* **Your task**: Please filter the data down to the lines that include the word "camera" and copy them.

"""

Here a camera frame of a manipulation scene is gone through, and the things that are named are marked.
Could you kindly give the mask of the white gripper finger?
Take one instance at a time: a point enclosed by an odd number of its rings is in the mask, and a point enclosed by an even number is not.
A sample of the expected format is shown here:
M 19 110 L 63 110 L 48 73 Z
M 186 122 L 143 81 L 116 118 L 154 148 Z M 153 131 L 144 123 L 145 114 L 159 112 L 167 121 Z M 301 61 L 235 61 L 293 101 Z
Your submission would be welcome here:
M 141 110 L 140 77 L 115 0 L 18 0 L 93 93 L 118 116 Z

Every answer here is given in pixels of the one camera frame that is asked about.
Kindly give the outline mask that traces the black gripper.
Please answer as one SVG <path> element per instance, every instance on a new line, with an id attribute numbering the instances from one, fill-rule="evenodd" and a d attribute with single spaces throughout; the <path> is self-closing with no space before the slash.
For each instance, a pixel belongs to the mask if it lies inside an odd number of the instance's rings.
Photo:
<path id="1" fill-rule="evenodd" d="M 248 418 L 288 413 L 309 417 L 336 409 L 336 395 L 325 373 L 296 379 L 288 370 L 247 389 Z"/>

"""

* **Written response**:
Here a camera frame of a manipulation scene is gone through, and the things that are named are marked.
Every answer here is given in pixels of the one camera frame that is asked about.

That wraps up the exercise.